Thursday, July 21, 2016

Gareth Dale's "Karl Polanyi"

Gareth Dale is senior lecturer in politics and international relations at Brunel University, London. His books include Karl Polanyi: The Limits of the Market (2010), Karl Polanyi: The Hungarian Writings (2016), and Green Growth: Ideology, Political Economy, and the Alternatives (2016).

Dale applied the “Page 99 Test” to his latest book, Karl Polanyi: A Life on the Left, and reported the following:
Of the several twentieth century phenomena that this book re-visions through the biography of the Austro-Hungarian sociologist, Karl Polanyi, the most prominent is the story of social democracy. It is no surprise, then, that page 99 finds our protagonist immersed in the theory and actuality of Red Vienna.

Following his childhood and youth spent in Budapest, Polanyi returned to Vienna, his place of birth in 1919. It was a momentous year, in which conflicts roiling European politics merged with his own private hell. The First World War had spat him out—injured, typhus-ridden and perilously depressed—before its end. His move to Vienna was motivated by medical need, but any prospect of return was ruled out when Admiral Horthy’s fascists assumed power in Budapest, following the demise of the short-lived socialist ‘Commune.’

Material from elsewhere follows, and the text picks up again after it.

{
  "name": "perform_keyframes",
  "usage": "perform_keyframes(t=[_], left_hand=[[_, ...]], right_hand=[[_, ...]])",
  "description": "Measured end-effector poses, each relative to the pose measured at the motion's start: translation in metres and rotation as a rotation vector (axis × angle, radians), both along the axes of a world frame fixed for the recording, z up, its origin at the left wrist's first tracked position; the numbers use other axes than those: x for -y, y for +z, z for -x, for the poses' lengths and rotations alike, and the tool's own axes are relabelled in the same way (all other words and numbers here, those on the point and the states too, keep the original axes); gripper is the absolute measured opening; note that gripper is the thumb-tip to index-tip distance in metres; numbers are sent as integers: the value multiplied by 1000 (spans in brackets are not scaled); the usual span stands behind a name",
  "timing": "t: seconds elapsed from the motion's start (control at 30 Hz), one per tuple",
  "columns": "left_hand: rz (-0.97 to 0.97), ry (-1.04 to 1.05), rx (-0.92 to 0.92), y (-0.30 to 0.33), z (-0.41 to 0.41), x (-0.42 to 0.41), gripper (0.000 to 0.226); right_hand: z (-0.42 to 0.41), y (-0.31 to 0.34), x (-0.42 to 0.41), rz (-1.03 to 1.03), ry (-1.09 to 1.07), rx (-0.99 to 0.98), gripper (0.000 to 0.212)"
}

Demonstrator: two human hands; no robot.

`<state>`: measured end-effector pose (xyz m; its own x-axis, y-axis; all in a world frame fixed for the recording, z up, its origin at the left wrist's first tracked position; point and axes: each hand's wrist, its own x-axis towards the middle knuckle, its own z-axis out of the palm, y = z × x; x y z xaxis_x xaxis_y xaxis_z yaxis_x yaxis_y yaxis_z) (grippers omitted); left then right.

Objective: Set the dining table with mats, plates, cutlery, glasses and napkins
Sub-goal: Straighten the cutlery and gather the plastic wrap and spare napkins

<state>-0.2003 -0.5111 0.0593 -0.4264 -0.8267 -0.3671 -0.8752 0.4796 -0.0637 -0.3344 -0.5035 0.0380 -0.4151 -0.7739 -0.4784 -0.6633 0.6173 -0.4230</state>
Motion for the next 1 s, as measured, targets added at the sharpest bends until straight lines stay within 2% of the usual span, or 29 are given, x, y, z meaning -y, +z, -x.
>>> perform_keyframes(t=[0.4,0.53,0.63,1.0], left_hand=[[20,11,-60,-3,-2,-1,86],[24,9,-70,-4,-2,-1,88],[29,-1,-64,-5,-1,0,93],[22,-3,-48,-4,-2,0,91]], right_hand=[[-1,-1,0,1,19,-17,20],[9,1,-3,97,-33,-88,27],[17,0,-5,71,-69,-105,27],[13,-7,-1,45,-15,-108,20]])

In this cauldron, Polanyi’s worldview underwent an abrupt transformation. He found God and converted to Christianity. He diagnosed the traumatic events on the world stage as symptoms of a spiritual crisis, but one with a secular root: the corrosive and relentless expansion of the market economy. This leap required a change in political outlook, too. He moved away from his earlier Smithian ‘liberal socialism’ and engaged with more radical currents: British ‘guild socialism’ and its Central European cousin, Austro-Marxism.

The strengths and weaknesses of the Austro-Marxist project are encapsulated on page 99. Vienna on Polanyi’s arrival
was in the throes of a popular renaissance. Thanks to the assumption of municipal power by social democracy a remarkable shift had occurred. Kinderg√§rten, libraries and adult education programmes were expanded, and a plethora of cultural associations were established. On any given day, a worker might read a socialist newspaper, take part in mass calisthenics or attend a lecture on the socialist implications of the theory of relativity, while her husband attended a socialist chess club or gardening group. Polanyi was particularly impressed by Red Vienna’s initiatives in the fields of culture and educational reform. When a young activist in Budapest he had been engaged in workers’ education, and in this respect the Austro-Marxists spoke his language. Education was central to their project, which has been described as one of transforming the working classes into ‘a socialized humanity through a politics of pedagogy.’
Whereas Polanyi’s eye was on the mass appeal of social democracy, that of his wife, Ilona Duczynska, was on its elitist propensities, as social democratic parties evolved into the managerial agents of a profoundly elitist system, capitalism. The upshot, discussed in the book’s epilogue, has been a detachment of social democracy from its traditional base, punctuated by occasional upwellings—as witnessed most recently in the Sanders and Corbyn phenomena.